By FANNIE E. NEWBERRY

Author of "All Aboard," "Bubbles," etc., etc.

A. L. BURT COMPANY,
PUBLISHERS, NEW YORK.

Copyright, 1899,
By A. I. BRADLEY & CO.


"Women have the genius of charity,
A man gives but his gold;
Woman adds to it her sympathy."

"What a bright-eyed baby! May I come in for a minute and talk with you?" said Joyce.


CONTENTS.

CHAPTER I. Legal Advice
CHAPTER II. Old Friends
CHAPTER III. Joyce's Interests
CHAPTER IV. The Works and Workmen
CHAPTER V. Among the Cottages
CHAPTER VI. Fresh Glimpses
CHAPTER VII. The Hapgoods and Nate
CHAPTER VIII. Littleton Reviewed
CHAPTER IX. Dan
CHAPTER X. At the Bonnivels'
CHAPTER XI. The Social House
CHAPTER XII. The House-Warming
CHAPTER XIII. Some Encounters
CHAPTER XIV. Joyce and Her Manager
CHAPTER XV. Mother Flaherty's Telephone
CHAPTER XVI. On a Trail
CHAPTER XVII. Dodo
CHAPTER XVIII. Nate Tierney
CHAPTER XIX. In the Cage
CHAPTER XX. Sorrow
CHAPTER XXI. In the Lock-up
CHAPTER XXII. A Visit to Lozcoski
CHAPTER XXIII. Waiting for the Train
CHAPTER XXIV. Night Watchers
CHAPTER XXV. Camille Speaks Out
CHAPTER XXVI. Not Welcome
CHAPTER XXVII. Night Happenings
CHAPTER XXVIII. Visiting the Shut-ins
CHAPTER XXIX. A Dream Ended
CHAPTER XXX. A Railroad Wedding

BOOKS FOR GIRLS.


JOYCE'S INVESTMENT.


CHAPTER I.

LEGAL ADVICE.

The old lawyer caressed his smoothly shaven chin and gazed out at Joyce Lavillotte from under his shaggy eyebrows, as from the port-holes of a castle, impressing her as being quite as inscrutable of aspect and almost as belligerent.
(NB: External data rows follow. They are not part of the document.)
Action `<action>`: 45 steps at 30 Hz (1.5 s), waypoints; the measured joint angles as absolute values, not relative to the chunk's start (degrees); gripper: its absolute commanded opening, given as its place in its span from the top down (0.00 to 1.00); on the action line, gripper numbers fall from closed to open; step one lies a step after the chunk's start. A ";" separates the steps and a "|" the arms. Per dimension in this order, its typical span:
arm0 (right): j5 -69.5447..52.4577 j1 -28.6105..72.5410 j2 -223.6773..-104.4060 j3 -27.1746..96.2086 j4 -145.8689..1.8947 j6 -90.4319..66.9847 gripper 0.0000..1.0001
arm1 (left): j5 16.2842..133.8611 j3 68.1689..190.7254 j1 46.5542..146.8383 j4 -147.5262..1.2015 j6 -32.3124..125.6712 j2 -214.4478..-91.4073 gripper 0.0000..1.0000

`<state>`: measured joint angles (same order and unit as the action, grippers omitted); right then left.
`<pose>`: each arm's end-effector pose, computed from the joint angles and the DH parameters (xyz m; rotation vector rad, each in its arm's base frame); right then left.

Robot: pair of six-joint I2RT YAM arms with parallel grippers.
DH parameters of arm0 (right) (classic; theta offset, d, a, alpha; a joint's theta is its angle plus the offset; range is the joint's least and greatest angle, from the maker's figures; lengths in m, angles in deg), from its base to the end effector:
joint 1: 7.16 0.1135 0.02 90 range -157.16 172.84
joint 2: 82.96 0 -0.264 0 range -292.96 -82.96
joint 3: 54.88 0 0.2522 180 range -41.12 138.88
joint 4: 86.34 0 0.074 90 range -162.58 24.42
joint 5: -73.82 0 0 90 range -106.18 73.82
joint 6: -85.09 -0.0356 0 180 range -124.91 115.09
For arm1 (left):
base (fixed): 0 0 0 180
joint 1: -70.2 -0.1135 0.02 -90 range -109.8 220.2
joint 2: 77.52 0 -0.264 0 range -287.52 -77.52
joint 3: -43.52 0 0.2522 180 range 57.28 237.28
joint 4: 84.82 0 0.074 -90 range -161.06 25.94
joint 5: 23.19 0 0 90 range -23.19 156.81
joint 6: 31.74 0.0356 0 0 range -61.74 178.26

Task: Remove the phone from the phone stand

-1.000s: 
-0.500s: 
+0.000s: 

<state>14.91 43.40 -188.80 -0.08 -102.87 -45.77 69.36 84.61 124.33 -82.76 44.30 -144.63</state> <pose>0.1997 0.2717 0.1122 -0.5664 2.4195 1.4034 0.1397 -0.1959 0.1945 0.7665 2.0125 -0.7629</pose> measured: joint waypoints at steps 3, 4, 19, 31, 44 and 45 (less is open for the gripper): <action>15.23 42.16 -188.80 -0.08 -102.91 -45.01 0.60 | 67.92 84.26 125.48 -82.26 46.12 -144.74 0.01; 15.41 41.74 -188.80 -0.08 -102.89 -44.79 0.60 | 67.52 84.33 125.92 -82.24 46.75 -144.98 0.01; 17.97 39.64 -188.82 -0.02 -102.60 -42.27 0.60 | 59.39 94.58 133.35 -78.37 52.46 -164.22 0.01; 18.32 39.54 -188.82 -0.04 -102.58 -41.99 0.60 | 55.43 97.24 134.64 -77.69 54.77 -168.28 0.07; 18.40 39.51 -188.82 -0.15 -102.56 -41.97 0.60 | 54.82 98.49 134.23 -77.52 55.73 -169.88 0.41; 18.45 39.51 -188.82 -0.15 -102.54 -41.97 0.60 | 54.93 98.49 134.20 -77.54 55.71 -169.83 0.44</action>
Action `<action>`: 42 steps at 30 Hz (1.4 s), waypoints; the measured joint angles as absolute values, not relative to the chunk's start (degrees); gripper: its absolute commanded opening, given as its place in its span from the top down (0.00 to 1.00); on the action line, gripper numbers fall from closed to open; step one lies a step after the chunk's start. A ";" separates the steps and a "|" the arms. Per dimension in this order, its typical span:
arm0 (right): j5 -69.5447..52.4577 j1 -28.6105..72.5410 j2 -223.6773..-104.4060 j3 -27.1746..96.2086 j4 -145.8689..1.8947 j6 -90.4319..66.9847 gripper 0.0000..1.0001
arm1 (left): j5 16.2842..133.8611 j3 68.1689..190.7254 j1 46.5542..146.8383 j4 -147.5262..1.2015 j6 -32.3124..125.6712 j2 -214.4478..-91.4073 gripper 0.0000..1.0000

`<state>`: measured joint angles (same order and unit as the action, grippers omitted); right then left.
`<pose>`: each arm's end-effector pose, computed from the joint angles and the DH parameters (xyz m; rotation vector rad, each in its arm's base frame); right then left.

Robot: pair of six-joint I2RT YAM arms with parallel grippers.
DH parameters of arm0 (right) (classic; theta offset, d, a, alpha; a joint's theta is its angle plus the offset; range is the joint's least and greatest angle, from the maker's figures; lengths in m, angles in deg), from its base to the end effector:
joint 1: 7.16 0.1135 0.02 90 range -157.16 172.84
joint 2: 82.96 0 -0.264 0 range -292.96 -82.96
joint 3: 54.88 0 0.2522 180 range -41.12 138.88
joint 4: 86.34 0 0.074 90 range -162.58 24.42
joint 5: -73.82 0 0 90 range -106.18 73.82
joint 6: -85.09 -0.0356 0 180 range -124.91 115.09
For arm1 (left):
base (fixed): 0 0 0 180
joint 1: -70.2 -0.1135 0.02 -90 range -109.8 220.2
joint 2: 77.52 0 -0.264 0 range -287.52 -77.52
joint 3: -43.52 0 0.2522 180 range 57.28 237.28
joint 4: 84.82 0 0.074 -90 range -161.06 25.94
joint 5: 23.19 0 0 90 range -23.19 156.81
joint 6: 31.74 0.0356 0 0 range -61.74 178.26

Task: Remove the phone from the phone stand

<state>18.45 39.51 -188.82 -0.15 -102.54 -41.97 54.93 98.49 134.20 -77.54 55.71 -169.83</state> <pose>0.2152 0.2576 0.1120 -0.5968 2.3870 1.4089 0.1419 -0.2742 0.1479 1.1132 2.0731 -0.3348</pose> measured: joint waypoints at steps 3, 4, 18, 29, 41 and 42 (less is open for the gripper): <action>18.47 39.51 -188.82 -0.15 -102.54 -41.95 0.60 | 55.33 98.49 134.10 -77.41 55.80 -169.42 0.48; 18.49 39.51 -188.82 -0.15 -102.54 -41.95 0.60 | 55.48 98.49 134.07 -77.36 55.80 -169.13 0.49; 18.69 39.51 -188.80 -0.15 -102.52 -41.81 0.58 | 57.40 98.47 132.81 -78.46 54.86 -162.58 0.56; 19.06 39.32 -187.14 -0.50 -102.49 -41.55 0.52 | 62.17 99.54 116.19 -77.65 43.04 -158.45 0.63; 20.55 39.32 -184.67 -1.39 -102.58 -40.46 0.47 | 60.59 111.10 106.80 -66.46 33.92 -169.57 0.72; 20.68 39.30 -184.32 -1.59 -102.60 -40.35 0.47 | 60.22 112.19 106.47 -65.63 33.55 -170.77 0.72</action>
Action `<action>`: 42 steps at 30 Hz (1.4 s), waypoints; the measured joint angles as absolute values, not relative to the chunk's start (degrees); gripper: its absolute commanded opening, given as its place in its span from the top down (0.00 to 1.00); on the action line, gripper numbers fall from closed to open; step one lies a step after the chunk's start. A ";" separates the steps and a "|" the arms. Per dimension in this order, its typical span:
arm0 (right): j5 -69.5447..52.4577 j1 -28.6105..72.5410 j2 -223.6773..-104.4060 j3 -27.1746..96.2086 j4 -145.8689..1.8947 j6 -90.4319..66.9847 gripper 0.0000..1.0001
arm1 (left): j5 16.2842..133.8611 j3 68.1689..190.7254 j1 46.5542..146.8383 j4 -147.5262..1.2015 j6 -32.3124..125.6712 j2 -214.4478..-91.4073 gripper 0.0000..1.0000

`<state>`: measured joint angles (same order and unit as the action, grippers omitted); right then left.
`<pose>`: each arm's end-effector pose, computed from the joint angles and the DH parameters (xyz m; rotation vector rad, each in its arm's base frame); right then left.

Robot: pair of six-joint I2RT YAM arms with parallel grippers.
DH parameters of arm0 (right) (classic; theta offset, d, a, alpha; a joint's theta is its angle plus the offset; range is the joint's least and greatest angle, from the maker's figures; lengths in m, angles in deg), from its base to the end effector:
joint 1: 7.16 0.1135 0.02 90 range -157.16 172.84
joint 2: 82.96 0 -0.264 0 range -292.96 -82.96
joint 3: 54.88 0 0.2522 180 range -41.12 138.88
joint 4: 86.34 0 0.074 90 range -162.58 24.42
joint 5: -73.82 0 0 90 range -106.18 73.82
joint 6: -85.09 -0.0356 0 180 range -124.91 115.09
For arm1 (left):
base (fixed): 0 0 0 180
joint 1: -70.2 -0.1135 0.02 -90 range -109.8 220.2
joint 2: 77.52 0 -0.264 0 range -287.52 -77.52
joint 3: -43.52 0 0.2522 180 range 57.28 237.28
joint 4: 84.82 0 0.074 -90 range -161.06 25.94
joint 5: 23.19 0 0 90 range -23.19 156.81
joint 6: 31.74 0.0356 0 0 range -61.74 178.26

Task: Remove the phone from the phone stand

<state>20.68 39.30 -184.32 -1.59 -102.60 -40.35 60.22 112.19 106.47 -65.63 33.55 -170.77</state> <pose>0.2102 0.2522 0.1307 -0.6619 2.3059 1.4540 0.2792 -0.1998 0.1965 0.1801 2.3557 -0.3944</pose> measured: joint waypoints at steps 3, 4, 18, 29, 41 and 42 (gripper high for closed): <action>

She, flushed and bright-eyed, leaned forward with an appealing air, opposing the resistless vigor of youth to the impassiveness of age.

"It is not the crazy scheme you think it, Mr. Barrington," she said in that liquid voice which was an inheritance from her creole ancestry, "and I do not mean to risk my last dollar. You know I have means that cannot be touched. Why should you be so sure I cannot manage the Works—especially when Mr. Dalton is so capable and——"

The lawyer uttered something between a grunt and a laugh.

"It's Mr. Dalton who will manage it all. What do you know of the Works?"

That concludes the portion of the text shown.